TASK TO COMPLETE>
Restate word for word the lines below from the one that has "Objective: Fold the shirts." through the one that has "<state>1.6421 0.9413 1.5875", keeping both and dropping all pictures.

================

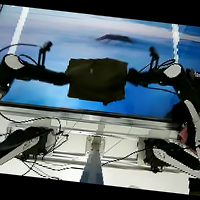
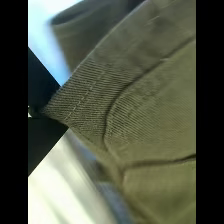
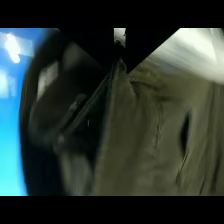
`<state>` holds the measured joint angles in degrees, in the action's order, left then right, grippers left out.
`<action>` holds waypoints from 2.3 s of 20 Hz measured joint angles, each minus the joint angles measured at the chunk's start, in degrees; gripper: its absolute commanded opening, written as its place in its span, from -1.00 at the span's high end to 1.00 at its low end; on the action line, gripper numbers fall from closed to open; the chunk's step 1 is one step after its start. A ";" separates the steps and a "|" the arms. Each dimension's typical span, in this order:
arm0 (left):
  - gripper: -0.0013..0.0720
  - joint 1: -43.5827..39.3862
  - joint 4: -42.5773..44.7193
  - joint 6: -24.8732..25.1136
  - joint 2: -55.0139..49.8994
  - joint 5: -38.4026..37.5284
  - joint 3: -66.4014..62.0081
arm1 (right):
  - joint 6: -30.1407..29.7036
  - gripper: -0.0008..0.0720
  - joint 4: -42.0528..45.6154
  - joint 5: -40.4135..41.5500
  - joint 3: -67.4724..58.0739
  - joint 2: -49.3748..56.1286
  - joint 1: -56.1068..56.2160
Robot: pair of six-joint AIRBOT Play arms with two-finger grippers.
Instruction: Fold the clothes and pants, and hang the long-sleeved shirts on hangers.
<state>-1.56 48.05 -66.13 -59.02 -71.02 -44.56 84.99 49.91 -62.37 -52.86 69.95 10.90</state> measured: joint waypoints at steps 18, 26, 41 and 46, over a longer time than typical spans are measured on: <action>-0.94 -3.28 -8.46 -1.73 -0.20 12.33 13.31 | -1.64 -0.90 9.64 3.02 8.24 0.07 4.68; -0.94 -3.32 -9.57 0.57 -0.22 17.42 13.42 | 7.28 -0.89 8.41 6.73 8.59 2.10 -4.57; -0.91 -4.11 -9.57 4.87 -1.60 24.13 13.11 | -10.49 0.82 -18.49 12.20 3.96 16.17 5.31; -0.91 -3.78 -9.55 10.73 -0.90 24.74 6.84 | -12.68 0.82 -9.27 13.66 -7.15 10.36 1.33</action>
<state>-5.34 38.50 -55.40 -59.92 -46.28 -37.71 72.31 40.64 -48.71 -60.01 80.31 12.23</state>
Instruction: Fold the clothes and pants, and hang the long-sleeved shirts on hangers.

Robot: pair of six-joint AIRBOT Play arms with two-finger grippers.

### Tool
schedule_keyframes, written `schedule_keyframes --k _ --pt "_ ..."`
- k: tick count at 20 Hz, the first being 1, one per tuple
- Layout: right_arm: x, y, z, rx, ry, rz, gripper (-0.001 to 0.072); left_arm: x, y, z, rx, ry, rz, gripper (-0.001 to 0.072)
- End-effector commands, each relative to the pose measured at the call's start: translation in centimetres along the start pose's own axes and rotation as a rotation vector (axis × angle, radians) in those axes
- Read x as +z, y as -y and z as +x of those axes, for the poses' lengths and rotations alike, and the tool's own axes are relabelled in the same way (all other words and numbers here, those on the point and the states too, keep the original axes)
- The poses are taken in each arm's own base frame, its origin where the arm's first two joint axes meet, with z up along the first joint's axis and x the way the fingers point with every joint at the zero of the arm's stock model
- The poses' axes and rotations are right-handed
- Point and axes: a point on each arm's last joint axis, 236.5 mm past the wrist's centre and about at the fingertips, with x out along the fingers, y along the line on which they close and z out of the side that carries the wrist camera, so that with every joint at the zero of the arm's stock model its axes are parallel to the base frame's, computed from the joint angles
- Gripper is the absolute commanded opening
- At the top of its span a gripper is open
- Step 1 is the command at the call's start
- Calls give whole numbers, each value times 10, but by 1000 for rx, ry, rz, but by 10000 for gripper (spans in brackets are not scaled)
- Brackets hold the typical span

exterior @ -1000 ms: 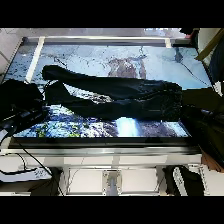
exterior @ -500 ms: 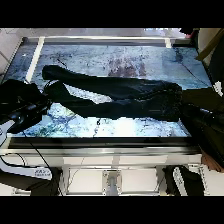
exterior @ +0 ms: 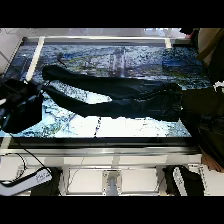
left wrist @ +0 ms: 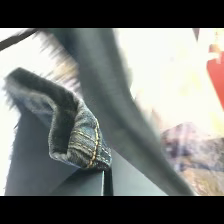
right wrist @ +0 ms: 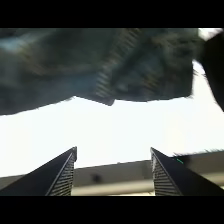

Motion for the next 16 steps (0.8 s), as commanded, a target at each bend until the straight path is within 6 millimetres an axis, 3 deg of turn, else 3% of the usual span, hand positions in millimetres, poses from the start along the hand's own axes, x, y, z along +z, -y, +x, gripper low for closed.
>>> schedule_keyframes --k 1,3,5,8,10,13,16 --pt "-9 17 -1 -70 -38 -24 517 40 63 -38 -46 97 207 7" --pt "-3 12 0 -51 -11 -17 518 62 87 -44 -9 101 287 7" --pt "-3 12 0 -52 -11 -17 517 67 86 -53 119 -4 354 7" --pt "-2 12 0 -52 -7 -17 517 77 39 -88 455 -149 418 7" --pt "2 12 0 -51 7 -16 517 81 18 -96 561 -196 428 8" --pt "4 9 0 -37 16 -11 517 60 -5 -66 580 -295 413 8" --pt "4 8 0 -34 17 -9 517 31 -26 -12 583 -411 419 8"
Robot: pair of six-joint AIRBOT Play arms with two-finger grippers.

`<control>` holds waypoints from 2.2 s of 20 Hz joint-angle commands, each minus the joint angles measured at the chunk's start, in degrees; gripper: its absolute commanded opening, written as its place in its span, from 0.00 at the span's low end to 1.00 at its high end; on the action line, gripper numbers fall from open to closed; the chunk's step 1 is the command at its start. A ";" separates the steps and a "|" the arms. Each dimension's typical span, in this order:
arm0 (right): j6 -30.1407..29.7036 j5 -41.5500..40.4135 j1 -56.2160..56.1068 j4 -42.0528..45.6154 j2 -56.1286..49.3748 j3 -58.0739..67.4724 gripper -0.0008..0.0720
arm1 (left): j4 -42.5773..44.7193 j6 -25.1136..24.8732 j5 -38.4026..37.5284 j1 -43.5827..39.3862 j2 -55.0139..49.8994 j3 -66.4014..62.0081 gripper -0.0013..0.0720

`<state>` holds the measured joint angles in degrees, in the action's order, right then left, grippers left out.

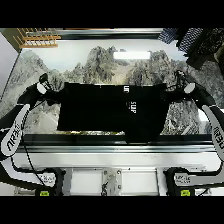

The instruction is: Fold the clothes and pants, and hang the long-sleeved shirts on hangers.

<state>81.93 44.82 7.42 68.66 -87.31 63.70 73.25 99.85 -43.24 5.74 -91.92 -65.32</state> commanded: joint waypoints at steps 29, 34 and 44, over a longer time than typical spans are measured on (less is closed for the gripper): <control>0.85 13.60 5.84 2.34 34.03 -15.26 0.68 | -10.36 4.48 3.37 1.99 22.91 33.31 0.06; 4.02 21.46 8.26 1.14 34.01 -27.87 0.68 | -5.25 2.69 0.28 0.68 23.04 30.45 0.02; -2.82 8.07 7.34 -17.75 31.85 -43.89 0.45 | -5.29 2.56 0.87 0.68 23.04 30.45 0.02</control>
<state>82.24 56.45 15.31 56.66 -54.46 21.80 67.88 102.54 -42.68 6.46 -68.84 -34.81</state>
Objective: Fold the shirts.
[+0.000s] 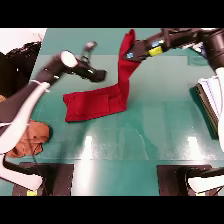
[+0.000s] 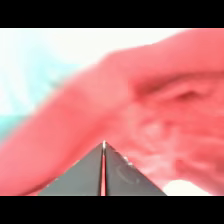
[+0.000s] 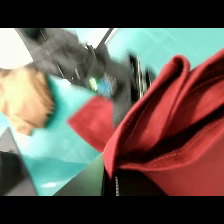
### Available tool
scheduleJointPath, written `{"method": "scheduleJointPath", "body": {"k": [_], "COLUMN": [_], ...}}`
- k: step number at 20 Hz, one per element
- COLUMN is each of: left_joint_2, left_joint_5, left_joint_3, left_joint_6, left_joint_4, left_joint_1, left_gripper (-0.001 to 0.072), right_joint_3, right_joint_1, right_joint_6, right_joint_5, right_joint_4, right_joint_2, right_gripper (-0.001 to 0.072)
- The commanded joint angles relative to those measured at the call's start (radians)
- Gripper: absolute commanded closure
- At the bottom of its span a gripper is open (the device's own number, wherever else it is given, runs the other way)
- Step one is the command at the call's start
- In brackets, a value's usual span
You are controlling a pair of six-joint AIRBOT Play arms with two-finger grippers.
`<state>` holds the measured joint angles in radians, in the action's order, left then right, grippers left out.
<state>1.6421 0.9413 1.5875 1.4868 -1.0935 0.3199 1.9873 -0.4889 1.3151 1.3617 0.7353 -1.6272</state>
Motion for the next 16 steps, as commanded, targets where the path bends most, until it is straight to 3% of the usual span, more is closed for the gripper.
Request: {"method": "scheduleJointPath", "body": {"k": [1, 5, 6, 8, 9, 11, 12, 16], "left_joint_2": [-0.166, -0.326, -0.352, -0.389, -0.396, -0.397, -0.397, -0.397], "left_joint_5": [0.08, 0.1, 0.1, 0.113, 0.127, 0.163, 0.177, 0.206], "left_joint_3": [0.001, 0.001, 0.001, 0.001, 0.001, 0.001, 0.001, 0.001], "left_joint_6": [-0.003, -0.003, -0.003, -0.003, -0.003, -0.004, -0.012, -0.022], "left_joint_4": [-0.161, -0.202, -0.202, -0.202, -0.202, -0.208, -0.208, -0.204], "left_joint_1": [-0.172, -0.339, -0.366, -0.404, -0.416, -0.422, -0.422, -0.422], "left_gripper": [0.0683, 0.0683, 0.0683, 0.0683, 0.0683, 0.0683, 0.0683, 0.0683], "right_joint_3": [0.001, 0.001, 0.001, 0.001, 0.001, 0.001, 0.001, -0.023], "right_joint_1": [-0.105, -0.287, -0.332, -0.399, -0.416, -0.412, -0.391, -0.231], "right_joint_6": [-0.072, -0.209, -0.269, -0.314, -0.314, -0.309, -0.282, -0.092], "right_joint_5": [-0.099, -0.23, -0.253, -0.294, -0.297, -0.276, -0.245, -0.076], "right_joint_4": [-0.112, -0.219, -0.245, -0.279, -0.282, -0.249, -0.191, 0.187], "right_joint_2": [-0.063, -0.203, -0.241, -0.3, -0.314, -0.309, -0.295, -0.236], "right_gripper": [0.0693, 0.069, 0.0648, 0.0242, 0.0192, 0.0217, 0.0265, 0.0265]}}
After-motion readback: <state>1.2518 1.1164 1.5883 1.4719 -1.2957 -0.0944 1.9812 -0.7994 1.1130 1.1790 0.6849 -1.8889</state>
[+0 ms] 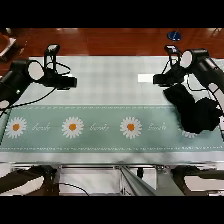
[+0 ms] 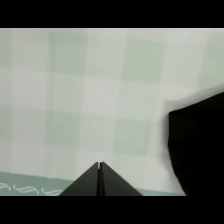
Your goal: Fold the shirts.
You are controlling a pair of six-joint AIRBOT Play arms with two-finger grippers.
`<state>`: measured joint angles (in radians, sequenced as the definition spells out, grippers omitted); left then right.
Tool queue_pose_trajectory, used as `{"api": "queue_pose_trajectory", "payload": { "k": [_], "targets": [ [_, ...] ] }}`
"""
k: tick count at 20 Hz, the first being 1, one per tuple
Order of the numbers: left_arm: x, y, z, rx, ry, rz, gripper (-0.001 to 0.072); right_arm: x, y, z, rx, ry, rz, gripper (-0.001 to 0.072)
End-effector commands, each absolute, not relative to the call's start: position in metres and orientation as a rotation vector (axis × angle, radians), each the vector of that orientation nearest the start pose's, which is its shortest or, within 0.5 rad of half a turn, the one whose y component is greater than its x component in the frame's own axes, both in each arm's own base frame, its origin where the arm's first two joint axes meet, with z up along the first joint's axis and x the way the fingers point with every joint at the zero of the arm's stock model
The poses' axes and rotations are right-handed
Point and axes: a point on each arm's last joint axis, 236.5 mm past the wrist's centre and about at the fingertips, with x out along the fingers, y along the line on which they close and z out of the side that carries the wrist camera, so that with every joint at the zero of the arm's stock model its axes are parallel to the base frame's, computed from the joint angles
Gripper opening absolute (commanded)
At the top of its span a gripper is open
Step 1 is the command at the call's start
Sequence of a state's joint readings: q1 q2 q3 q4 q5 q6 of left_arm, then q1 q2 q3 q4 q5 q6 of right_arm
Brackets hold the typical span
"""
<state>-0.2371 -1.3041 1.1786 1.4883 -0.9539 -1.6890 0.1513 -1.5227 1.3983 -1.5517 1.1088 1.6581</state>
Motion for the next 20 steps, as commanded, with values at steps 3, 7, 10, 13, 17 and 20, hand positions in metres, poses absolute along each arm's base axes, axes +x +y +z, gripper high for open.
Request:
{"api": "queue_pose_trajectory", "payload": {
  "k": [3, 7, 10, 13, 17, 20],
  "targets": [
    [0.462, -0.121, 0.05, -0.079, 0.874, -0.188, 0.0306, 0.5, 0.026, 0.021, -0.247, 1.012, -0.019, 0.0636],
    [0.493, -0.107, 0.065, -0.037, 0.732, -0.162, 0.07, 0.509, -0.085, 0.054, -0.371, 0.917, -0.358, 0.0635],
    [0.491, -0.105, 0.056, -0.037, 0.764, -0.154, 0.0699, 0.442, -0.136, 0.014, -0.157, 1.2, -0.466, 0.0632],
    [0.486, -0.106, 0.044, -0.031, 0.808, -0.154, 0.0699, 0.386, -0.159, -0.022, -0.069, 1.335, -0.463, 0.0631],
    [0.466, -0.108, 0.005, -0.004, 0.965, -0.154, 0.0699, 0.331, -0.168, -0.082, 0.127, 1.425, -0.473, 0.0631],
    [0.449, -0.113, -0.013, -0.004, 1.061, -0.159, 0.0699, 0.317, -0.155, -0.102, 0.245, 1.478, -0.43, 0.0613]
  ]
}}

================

RESULT>
Objective: Fold the shirts.
[+0.000s] 
[+0.000s] 
[+0.000s] 
### Available tool
scheduleJointPath, written `{"method": "scheduleJointPath", "body": {"k": [_], "COLUMN": [_], ...}}`
- k: step number at 20 Hz, one per element
- COLUMN is each of: left_joint_2, left_joint_5, left_joint_3, left_joint_6, left_joint_4, left_joint_1, left_gripper (-0.001 to 0.072), right_joint_3, right_joint_1, right_joint_6, right_joint_5, right_joint_4, right_joint_2, right_gripper (-0.001 to 0.072)
- The commanded joint angles relative to those measured at the call's start (radians)
- Gripper: absolute commanded closure
- At the bottom of its span a gripper is open (the device's own number, wherever else it is given, runs the other way)
- Step one is the command at the call's start
- In brackets, a value's usual span
You are controlling a pair of six-joint AIRBOT Play arms with two-finger grippers.
`<state>` holds the measured joint angles in radians, in the action's order, left then right, grippers left out.
<state>1.6421 0.9413 1.5875 1.4868 -1.0935 0.3199 1.9873 -0.4889 1.3151 1.3617 0.7353 -1.6272</state>

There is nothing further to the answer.